Try it
Output exactly the lines below, starting with the line that has "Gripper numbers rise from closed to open" and going on through the line that has "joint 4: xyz", both included, and no other lines.

Information supplied
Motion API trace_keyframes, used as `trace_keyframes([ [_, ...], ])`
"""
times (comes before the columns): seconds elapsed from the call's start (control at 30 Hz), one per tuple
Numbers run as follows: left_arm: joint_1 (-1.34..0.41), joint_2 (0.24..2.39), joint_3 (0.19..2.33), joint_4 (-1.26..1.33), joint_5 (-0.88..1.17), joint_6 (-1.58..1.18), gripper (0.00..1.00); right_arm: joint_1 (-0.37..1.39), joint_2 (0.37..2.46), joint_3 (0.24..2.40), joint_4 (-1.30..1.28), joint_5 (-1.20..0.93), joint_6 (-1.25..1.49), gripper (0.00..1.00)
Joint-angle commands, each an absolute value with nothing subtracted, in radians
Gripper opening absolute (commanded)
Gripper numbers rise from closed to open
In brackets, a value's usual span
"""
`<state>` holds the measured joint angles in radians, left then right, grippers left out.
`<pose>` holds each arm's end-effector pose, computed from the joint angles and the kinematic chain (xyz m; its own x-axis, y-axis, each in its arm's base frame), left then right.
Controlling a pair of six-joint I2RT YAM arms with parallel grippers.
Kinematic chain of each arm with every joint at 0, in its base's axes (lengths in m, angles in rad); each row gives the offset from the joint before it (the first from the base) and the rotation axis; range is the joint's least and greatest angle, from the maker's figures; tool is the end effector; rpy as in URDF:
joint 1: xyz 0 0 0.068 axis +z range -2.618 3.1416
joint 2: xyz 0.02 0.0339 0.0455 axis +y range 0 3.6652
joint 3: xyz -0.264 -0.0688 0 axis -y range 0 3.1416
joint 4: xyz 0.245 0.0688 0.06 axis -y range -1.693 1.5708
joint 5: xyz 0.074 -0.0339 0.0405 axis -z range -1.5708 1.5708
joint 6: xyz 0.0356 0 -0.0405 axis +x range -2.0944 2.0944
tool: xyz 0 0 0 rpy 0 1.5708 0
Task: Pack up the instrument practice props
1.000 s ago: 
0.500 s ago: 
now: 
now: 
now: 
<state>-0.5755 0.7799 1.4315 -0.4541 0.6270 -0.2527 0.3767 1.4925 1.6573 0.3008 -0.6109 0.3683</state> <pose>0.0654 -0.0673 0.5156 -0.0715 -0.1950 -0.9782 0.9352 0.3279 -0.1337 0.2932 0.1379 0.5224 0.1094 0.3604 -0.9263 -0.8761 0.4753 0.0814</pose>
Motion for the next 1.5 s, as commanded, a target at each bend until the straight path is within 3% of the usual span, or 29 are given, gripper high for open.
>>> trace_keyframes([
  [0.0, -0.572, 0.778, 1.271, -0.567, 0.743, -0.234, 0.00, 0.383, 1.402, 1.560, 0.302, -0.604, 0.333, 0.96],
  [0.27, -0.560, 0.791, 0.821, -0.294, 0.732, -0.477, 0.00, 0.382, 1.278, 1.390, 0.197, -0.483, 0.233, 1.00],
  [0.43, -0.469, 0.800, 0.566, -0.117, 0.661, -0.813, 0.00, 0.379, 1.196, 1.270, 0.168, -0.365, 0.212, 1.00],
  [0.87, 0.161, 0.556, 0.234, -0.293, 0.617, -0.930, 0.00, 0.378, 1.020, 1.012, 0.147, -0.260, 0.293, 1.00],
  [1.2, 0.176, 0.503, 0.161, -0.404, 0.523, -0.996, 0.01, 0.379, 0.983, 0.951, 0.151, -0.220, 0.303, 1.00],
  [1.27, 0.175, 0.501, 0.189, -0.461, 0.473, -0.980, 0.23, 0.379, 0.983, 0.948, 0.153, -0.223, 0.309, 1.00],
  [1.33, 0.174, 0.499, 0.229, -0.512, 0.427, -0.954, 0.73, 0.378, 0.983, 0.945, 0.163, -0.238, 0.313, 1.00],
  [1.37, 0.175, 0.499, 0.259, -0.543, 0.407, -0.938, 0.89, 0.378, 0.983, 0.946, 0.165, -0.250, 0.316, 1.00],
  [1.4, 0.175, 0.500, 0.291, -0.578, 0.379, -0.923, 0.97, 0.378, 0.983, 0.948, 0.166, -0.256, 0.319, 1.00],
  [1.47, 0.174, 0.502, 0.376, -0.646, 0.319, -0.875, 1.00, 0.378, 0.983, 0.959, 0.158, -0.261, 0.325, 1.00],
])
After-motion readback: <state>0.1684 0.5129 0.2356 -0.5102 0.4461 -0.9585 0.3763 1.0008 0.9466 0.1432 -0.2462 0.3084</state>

Task answer
Gripper numbers rise from closed to open
In brackets, a value's usual span
"""
`<state>` holds the measured joint angles in radians, left then right, grippers left out.
`<pose>` holds each arm's end-effector pose, computed from the joint angles and the kinematic chain (xyz m; its own x-axis, y-axis, each in its arm's base frame), left then right.
Controlling a pair of six-joint I2RT YAM arms with parallel grippers.
Kinematic chain of each arm with every joint at 0, in its base's axes (lengths in m, angles in rad); each row gives the offset from the joint before it (the first from the base) and the rotation axis; range is the joint's least and greatest angle, from the maker's figures; tool is the end effector; rpy as in URDF:
joint 1: xyz 0 0 0.068 axis +z range -2.618 3.1416
joint 2: xyz 0.02 0.0339 0.0455 axis +y range 0 3.6652
joint 3: xyz -0.264 -0.0688 0 axis -y range 0 3.1416
joint 4: xyz 0.245 0.0688 0.06 axis -y range -1.693 1.5708

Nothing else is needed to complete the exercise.